Last week was one rehearsal after another.  I am writing myself directions so I know where to be between bell choir and adult choir during the services.  Sad, but true, I need a roadmap!
Yesterday, I spent the bulk of the day knitting and babysitting the grandangels:) while their mommy slept after doing graveyard shift and their daddy worked.  They are so good.  I was never that good as a child.  Of course they must be geniuses, LOL!  
Afterwards, I went to a party at Beth C’s house in Frederick.  I got to see a few colleagues and friends from my days at Heartly House some eight years ago.  It was wonderful to see how well Beth is doing.  She now has three attorneys and three legal assistants at her firm – which is more like a family than a lawfirm! There are precious few people in this world who deserve that kind of happiness – Beth is one of them! I left there feeling so good about her and so glad to have the pleasure to count her as a friend.  In January I will see Beth again when we both go to see a presentation on Brahms (one of my favorites) and a concert at the Baltimore Sympony Orchestra.  Hopefully then we will be able to catch up on each other’s lives.  Last night I got to catch up with former colleagues and got to know their spouses and families.  It was truly wonderful.  I’m only sorry John was too tired to go with me.
Even though I got home at a decent hour last night and went to bed not too terribly late, I had the worst night sleeping and so only sang at the later service this morning.  After the late service and before the rehearsal with the professional brass players (Bay Street Brass) who are playing at our Christmas service, I went with Virginia W, Susan F, Mary S., Iris B., and Peggy B to drop off Christmas donations and sing a few Christmas carols and other pieces for the residents.  It was a perfect way to spend an otherwise lost 45 minutes:)  Things like that are what make Christmas for me.

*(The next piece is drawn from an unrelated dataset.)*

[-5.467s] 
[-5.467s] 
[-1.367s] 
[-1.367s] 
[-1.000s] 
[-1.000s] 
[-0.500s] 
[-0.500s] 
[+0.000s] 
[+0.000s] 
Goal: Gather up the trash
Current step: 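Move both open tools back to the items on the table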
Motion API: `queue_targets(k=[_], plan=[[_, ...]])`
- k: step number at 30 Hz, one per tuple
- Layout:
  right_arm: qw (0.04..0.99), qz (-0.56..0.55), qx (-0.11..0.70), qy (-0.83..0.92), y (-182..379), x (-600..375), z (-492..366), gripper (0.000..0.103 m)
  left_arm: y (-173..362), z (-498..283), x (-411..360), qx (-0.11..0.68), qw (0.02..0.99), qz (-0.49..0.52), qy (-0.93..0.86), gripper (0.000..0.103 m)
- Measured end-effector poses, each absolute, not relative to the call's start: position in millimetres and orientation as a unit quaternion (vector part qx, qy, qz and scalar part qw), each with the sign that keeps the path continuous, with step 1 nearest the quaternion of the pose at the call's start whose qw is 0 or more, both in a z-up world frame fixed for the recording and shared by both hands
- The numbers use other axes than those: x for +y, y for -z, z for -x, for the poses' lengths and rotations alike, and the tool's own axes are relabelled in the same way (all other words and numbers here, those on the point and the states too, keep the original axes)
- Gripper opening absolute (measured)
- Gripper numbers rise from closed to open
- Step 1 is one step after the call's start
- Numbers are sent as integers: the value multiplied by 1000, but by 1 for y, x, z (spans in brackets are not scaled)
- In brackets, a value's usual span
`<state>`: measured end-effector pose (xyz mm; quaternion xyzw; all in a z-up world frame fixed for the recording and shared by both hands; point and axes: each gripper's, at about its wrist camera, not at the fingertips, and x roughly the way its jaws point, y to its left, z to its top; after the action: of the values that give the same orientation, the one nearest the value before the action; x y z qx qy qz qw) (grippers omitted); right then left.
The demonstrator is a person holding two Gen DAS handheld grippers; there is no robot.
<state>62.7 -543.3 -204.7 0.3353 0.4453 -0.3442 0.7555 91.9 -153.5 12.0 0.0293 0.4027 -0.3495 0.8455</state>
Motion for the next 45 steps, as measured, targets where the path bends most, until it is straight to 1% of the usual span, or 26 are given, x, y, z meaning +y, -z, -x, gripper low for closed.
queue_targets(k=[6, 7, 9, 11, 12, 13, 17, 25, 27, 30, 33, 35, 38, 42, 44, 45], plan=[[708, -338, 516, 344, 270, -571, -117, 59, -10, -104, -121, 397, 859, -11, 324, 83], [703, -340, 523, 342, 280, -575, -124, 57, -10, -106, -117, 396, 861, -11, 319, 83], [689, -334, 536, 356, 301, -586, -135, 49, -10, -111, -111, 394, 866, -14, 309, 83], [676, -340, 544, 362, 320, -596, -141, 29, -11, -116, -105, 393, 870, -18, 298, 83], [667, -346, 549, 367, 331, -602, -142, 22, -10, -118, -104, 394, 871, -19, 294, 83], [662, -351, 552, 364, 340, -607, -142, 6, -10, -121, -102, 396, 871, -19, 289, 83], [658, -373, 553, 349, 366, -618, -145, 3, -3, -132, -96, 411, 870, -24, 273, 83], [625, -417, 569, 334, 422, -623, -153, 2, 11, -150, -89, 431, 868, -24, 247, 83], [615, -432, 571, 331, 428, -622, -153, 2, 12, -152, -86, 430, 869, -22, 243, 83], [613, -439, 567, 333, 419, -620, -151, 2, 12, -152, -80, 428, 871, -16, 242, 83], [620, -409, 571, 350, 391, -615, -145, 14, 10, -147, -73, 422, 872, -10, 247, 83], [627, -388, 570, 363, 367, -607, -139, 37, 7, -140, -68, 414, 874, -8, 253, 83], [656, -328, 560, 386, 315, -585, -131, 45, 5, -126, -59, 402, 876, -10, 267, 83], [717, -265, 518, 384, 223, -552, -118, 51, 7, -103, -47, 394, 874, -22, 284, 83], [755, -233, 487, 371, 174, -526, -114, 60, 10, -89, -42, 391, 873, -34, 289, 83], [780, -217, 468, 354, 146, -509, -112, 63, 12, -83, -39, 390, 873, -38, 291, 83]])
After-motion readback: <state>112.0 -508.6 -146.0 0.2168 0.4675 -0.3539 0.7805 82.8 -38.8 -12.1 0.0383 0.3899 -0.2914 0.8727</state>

Before I go any further, I do want to write here about Mimi M (our Deacon)’s homily.  It was about Mary and how her life was one of unrestrained, un-selfconscious service.  Mimi’s delivery was refreshing and so welcome.  I gave her a big hug after church and thanked her for it! Mimi doesn’t do many of the sermons – after all, we have three priests at St. John’s – but this one was made for her.  She actually got me thinking about being a deacon.  I certainly do not think I am priest material, but the deaconate – that’s about service – one foot in the church and one in the world.  A crazy existence, maybe, but then aren’t I a bit crazy? I don’t know if I could ever do it, but it is certainly something to think about.
The practice with the Bay Street Brass went fairly well.  Hopefully we will do alright Christmas Eve.  I’m hoping John and maybe one or two of the offspring will attend.  It should be quite an evening.  One thing we do at St. John’s which just sends chills up the spine is to sing “Silent Night.”  Nancy starts on the organ, but then drops out and everyone in the congregation is singing as the lights go low.  It’s one of the most holy experiences of the year.  You really get a sense of the quiet night surrounding Jesus’ birth.  Anyone who has experienced that small still yet enormously significant quiet in the wee hours of the morning rocking one’s own child has a miniscule sense of the world waiting in anticipation for the Savior’s birth.  Words cannot express what I am trying to convey here – only the small snapshots of pieces of our human existence.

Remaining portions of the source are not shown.